• **What this task involves**
Give back the lines below verbatim, omitting all pictures.

• **Recorded data**
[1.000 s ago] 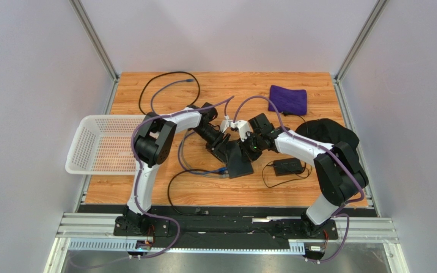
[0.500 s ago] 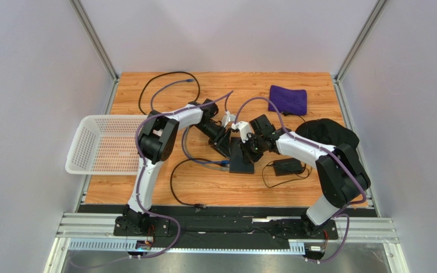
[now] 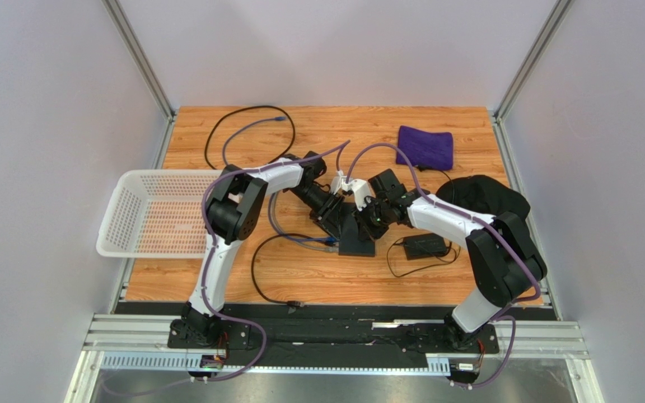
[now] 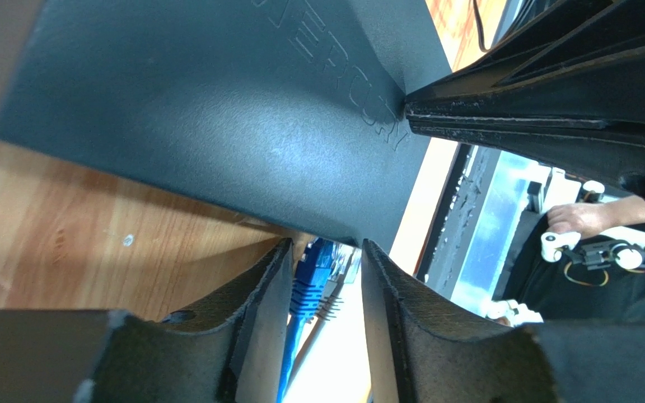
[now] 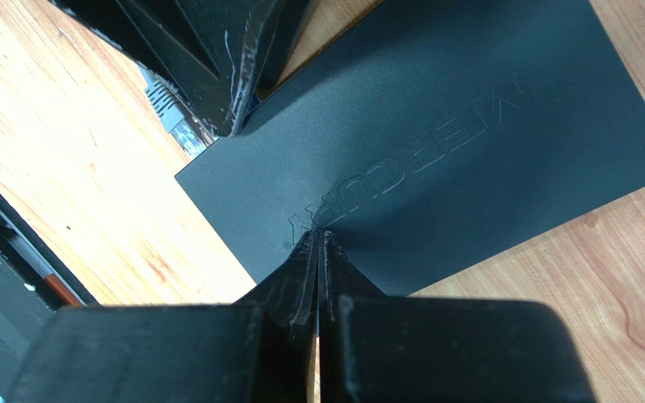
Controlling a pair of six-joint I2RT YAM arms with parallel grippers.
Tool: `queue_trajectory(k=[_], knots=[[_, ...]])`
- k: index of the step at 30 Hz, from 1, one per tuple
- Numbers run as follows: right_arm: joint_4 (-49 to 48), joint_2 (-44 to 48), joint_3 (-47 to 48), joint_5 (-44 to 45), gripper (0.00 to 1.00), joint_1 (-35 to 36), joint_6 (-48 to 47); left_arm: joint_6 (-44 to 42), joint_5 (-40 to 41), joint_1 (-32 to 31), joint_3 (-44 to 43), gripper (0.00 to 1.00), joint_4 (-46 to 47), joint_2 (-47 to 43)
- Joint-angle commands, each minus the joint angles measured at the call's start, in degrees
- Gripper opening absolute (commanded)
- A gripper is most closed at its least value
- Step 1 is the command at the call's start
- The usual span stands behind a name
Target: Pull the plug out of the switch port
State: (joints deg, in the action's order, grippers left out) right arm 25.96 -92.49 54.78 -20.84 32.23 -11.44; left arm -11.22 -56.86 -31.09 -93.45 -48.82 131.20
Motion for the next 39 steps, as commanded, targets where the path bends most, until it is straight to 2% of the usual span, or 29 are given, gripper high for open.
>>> queue_trajectory(k=[1, 5, 10, 13, 14, 17, 20, 26, 30, 33, 39], knots=[[1.8, -0.4, -1.2, 1.9, 0.0, 0.4, -0.7, -2.8, 3.2, -0.6, 0.5, 0.44, 1.4, 0.6], [1.9, -0.4, -1.1, 2.0, 0.0, 0.4, -0.9, -2.7, 3.8, -0.8, 0.2, 0.4, 1.4, 1.3], [1.7, -0.6, -1.1, 1.9, 0.0, 0.3, -0.9, -2.9, 3.5, -0.9, 0.3, 0.3, 1.3, 1.4], [1.6, -0.7, -1.0, 1.9, 0.0, 0.4, -0.8, -3.5, 2.9, -0.8, -0.2, 0.2, 0.9, 1.9], [1.6, -0.8, -0.9, 1.9, 0.0, 0.4, -0.9, -3.6, 2.7, -0.9, -0.2, 0.14, 0.6, 2.0], [1.6, -0.9, -1.0, 1.9, 0.0, 0.4, -0.9, -4.1, 2.8, -0.9, -0.3, 0.07, 0.3, 2.3], [1.5, -0.9, -1.0, 1.9, 0.0, 0.4, -0.8, -5.3, 1.7, -0.8, 0.1, 0.07, 0.0, 2.5], [1.6, -1.2, -0.8, 1.9, 0.0, 0.5, -0.9, -8.3, -2.0, -0.7, -0.6, 0.19, -2.0, 3.3], [1.6, -1.4, -0.6, 1.9, 0.0, 0.4, -0.9, -11.4, -4.1, -0.3, -1.2, 0.2, -3.7, 4.3], [1.6, -1.3, -0.6, 1.9, 0.0, 0.4, -0.9, -11.3, -3.9, -0.2, -1.6, 0.19, -3.6, 5.1], [1.6, -1.5, -0.6, 2.1, 0.0, 0.4, -0.9, -9.4, -1.2, -0.2, -2.4, 0.08, -2.6, 5.2]])
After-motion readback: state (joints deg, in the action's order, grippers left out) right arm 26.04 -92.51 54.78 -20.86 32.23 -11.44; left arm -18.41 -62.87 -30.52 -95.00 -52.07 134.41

• **Written solution**
[1.000 s ago] 
[0.500 s ago] 
[now] 
[now] 
[now] 
Controlling a pair of six-joint I2RT YAM arms with parallel grippers.
Tool: `queue_trajectory(k=[_], knots=[[_, ...]])`
- k: index of the step at 30 Hz, from 1, one per tuple
- Numbers run as follows: right_arm: joint_4 (-49 to 48), joint_2 (-44 to 48), joint_3 (-47 to 48), joint_5 (-44 to 45), gripper (0.00 to 1.00), joint_1 (-35 to 36), joint_6 (-48 to 47); left_arm: joint_6 (-44 to 42), joint_5 (-40 to 41), joint_1 (-32 to 31), joint_3 (-44 to 43), gripper (0.00 to 1.00), joint_4 (-46 to 47), joint_2 (-47 to 43)
- Joint-angle commands, each minus the joint angles measured at the call's start, in degrees
- Gripper opening absolute (commanded)
- A gripper is most closed at its least value
- Step 1 is the command at the call's start
- The usual span stands behind a name
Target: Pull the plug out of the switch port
State: (joints deg, in the action's order, grippers left out) right arm 25.96 -92.49 54.78 -20.84 32.23 -11.44; left arm -11.22 -56.86 -31.09 -93.45 -48.82 131.20
Motion for the next 39 steps, as commanded, targets where the path bends most, until it is straight to 2% of the usual span, or 29 are given, gripper high for open.
>>> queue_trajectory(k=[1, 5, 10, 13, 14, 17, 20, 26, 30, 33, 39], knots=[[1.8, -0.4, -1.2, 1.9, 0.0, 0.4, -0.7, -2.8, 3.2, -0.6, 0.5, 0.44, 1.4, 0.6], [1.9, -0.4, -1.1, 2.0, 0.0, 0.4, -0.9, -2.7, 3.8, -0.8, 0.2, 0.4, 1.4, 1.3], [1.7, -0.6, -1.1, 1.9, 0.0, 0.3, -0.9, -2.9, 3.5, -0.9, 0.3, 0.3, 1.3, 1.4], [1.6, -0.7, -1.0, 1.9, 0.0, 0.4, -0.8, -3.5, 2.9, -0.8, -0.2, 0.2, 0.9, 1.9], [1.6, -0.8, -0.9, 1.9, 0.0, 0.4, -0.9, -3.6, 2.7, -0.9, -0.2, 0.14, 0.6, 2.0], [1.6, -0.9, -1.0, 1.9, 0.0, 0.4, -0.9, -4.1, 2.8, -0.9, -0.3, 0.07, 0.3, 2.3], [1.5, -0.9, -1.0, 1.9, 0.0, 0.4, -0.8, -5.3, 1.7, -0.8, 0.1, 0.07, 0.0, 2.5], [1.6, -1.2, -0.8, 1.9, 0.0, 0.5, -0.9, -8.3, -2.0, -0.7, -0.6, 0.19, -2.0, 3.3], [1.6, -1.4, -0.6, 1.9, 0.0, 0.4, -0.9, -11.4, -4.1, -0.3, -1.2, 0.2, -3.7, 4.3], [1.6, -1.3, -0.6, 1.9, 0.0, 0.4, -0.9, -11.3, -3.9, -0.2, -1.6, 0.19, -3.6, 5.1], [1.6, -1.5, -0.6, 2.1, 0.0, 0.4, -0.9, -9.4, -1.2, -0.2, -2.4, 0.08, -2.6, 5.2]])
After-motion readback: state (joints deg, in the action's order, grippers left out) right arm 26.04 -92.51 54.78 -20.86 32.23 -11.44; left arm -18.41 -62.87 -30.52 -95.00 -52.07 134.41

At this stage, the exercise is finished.